Biochemical firm craps out on Range project


When Segetis, a Golden Valley, Minnesota, biochemical firm first proposed a $105 million project near Hoyt Lakes, it stoked some badly needed hope for the Iron Range. The Iron Range Resources and Rehabilitation Board approved a $21.5 million loan package with little opposition.

Science! Smart people in lab coats would help save the local economy.

But as this Bill Hanna story in Sunday’s Mesabi Daily News points out, it was all too good to be true.

Segetis is barely alive. It has a handful of employees left and has sold many of its patents to other companies. The only good news is that the $21.5 million allocated to the Iron Range project was never disbursed.

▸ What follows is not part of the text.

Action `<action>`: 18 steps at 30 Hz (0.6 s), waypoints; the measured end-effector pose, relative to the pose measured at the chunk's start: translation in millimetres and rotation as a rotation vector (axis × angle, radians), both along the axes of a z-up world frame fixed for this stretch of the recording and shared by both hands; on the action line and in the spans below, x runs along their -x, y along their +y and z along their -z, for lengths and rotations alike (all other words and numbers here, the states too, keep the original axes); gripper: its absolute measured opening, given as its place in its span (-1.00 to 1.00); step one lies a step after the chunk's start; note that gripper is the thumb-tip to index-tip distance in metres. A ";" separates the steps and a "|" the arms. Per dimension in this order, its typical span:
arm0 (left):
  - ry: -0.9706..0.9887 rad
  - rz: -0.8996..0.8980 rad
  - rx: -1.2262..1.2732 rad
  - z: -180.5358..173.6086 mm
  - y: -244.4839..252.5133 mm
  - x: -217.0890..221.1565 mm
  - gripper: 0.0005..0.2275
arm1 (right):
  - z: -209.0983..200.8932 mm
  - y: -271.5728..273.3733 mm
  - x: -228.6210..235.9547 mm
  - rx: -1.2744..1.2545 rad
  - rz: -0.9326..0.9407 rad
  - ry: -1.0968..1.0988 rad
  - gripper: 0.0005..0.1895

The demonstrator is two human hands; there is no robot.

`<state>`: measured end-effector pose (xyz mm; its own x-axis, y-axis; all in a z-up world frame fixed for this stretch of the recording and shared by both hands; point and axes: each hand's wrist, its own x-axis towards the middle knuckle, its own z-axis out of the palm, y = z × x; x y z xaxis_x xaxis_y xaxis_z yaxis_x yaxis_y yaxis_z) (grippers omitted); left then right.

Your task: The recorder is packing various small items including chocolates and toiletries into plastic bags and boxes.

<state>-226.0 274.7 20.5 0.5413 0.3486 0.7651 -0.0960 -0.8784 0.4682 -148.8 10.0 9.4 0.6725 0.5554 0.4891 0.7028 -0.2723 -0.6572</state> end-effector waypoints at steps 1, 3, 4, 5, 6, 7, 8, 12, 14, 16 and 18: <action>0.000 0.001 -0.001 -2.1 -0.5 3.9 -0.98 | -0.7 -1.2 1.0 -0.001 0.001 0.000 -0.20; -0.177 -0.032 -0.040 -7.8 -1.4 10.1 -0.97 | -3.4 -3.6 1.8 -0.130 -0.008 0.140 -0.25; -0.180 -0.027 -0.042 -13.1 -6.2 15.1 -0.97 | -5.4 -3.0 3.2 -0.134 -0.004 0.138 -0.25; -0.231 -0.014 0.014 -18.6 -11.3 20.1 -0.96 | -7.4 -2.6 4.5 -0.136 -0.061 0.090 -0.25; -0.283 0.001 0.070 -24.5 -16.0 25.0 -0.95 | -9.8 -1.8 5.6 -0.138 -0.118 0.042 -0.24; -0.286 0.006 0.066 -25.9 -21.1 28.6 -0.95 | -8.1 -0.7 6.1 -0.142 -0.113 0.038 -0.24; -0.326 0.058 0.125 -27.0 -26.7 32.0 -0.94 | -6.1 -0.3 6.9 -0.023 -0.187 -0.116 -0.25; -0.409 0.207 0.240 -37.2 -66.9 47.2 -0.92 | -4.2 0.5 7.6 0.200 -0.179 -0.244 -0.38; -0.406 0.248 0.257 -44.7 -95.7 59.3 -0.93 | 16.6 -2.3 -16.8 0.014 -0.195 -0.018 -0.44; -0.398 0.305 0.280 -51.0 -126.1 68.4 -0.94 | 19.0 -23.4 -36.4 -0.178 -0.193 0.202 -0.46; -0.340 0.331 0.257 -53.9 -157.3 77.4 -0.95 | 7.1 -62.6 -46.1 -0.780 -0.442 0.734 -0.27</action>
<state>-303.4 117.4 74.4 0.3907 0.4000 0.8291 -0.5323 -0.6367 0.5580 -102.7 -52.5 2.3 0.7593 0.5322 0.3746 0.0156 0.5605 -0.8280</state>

There remains some hope for those who believe that the Iron Range’s proximity to forest resources could attract biochemical companies like Segetis. The Sweetwater project proposed for Mountain Iron is still kicking, though has yet to raise necessary funds. That’s the same part of the process where Segetis failed.

The IRRRB is doing better in protecting its investments in situations like this. In 2003, the agency issued the second of two loans totaling $9.5 million to Excelsior Energy’s Mesaba Energy Project. The money was used by the company to operate, speculate, and lobby for federal funds. After the feds issued their grants, the company failed. The company has yet to pay back anything but $100,000 and some interest. So at least that’s not the case this time.

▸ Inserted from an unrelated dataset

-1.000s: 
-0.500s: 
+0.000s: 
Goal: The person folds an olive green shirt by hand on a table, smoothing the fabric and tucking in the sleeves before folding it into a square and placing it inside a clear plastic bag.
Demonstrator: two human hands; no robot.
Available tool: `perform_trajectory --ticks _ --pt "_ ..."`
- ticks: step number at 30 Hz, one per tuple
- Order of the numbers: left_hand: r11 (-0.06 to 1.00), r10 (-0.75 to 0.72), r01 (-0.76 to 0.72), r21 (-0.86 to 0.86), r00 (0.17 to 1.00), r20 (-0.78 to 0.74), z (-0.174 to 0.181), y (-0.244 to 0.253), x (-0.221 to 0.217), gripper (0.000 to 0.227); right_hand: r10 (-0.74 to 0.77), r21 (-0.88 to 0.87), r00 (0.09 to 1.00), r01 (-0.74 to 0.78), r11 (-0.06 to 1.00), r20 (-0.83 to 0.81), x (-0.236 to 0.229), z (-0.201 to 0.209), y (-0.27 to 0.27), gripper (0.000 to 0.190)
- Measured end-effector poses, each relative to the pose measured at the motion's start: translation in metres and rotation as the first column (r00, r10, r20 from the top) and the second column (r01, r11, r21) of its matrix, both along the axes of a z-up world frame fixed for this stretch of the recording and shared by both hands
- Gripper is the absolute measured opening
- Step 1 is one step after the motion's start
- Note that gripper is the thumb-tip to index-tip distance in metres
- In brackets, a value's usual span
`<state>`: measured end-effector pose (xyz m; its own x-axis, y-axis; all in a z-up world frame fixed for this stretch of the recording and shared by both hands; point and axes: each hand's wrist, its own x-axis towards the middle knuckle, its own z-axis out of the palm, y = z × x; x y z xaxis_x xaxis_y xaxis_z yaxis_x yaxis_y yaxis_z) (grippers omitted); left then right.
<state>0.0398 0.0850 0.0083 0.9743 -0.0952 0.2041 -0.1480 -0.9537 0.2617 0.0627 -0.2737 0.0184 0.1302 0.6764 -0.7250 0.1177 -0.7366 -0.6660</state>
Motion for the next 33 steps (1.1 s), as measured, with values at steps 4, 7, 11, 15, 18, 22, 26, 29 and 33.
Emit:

Nevertheless, this Segetis situation shows how tough large-scale economic development can be. Everyone wanted the dream of harvesting wood to make advanced chemical products to be real. For most Rangers and our elected leaders it would be so … easy. Some fancy science people will take care of all the details.

Successful economic development will likely require a more hands-on approach. Perhaps Sweetwater pans out and perhaps not. The iron mining outlook will eventually improve, but only after significant cost-cutting.

On-the-ground community building with small businesses and homegrown innovation will need to be treated with the same importance as big companies with big proposals. Both have the ability to create jobs. Only the prior can be controlled by the people who live and work here in Northern Minnesota.


  1. Independant says

    Disappointed that this didn’t come to fruition but I think incredibly low oil prices made it all but impossible for this product at this time. This type of industry if able to stand on its own without ethanol type subsidies would be a great step in the diversification of our local economy with real jobs. Sorry but serving drinks to tourists doesn’t pay well or offer significant fringe benefits.